例えば、開発分野ではPC上で作成した3DデータをVR空間の中で見ることによって、実物大の大きさを確認して、作業を効率化しています。VRによって、開発初期における修正のコストや時間を大幅に削減することに成功したのです。

なお、販売現場では仮想空間の中でいくつもの車を見られるので、狭いスペースでもたくさんの車を試しに見ることが可能です。これまでのように色違いのラインナップをいくつも並べる必要がなく、在庫の削減に一役買っています。

下の動画ではジャガーが開発した電気自動車のコンセプトをVRを使って発表するという試みが行われています。普段見ることのないパーツが、どのように進化しているのかを具体的に説明できるのもVRならではでしょう。

15 宇宙産業

実際に体験するのが難しい宇宙空間での作業訓練でもVRは活躍しています。NASAでは1980年代からトレーニングの場面でVRを活用してきました。

最近では映像だけではなく「物理的感覚」を利用して、よりリアルな宇宙空間を体験できるステップに来ています。ジョイスティックなどを利用して月面の上で月面車を走らせるなど、より実践的なトレーニングが行えるようになります。

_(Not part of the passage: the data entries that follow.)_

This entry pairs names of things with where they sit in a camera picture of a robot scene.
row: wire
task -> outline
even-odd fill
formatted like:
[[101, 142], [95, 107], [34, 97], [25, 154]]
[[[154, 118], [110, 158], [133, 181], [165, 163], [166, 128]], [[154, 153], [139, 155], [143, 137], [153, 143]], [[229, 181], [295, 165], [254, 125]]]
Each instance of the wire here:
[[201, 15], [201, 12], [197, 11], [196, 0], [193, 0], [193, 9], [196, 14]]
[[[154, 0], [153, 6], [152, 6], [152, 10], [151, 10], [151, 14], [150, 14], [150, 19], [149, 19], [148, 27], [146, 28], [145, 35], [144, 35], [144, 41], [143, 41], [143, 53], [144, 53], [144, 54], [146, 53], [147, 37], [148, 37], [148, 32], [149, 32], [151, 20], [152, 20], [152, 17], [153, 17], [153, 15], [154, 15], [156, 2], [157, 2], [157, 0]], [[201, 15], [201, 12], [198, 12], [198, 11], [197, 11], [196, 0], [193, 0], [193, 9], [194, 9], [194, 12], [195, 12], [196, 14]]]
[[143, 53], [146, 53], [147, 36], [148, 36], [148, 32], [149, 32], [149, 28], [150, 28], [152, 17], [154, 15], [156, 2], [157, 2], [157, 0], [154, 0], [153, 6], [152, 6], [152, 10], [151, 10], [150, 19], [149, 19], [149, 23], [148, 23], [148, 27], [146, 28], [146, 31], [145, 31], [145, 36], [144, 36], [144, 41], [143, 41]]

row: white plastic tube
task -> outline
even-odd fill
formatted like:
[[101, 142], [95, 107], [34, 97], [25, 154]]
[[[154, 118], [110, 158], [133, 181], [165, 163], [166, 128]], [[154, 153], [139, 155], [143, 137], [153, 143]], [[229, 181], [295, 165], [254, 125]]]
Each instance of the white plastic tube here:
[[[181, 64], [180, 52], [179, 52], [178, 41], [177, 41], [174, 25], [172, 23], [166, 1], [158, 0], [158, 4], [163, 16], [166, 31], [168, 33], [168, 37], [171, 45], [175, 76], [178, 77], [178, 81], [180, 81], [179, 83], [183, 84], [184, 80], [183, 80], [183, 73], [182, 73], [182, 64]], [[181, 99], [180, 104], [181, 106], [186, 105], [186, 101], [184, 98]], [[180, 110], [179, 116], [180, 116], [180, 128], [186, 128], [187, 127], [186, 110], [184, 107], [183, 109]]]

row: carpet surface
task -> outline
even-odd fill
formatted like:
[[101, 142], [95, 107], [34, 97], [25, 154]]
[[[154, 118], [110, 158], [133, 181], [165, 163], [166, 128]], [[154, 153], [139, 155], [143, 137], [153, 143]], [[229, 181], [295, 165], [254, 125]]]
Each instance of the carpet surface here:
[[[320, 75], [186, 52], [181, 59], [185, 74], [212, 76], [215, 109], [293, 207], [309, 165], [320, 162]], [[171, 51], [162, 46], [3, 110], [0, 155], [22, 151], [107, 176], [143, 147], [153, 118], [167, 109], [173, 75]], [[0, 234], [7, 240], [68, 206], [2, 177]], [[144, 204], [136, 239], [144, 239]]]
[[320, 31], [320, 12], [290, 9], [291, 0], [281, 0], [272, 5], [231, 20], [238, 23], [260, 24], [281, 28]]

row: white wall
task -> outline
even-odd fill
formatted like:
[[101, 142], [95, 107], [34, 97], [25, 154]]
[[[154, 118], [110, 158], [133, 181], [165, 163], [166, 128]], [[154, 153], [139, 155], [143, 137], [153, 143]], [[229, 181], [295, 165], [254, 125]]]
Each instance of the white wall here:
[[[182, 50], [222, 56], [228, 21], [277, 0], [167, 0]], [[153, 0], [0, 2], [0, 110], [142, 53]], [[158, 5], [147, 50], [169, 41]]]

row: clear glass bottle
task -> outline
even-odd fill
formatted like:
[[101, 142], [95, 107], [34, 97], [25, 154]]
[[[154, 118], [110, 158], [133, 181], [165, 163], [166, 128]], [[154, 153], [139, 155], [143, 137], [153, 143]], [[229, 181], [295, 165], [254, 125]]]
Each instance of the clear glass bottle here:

下の動画ではNASAとSONYがコラボして開発した、PSVRを利用した訓練動画です。通信上のタイムラグなどもリアルに表現されており、キーボードやマウスを使った訓練よりも直観的に動けるようになっています。

まとめ:VRと各分野の発展に期待

いかがだったでしょうか?

VRの活用分野と事例を15個紹介しました。

VRと聞くとゲームや映画のイメージが強いかもしれません。しかし、娯楽に留まらず、医療から宇宙産業まで幅広い分野での活用が期待されています。VRには多様な活用方法、無限の可能性があります。

現時点では、VRゴーグルが大きい、13歳未満は使用できない、など制約も多いです。しかし、技術が進歩すれば、そのうち現実と仮想現実の区別がつかなくなる日が来るかもしれません。

VRによって今後、各分野がどのように発展し、未来の世界がどう変わって行くのか、(VRゴーグルから)目が離せません。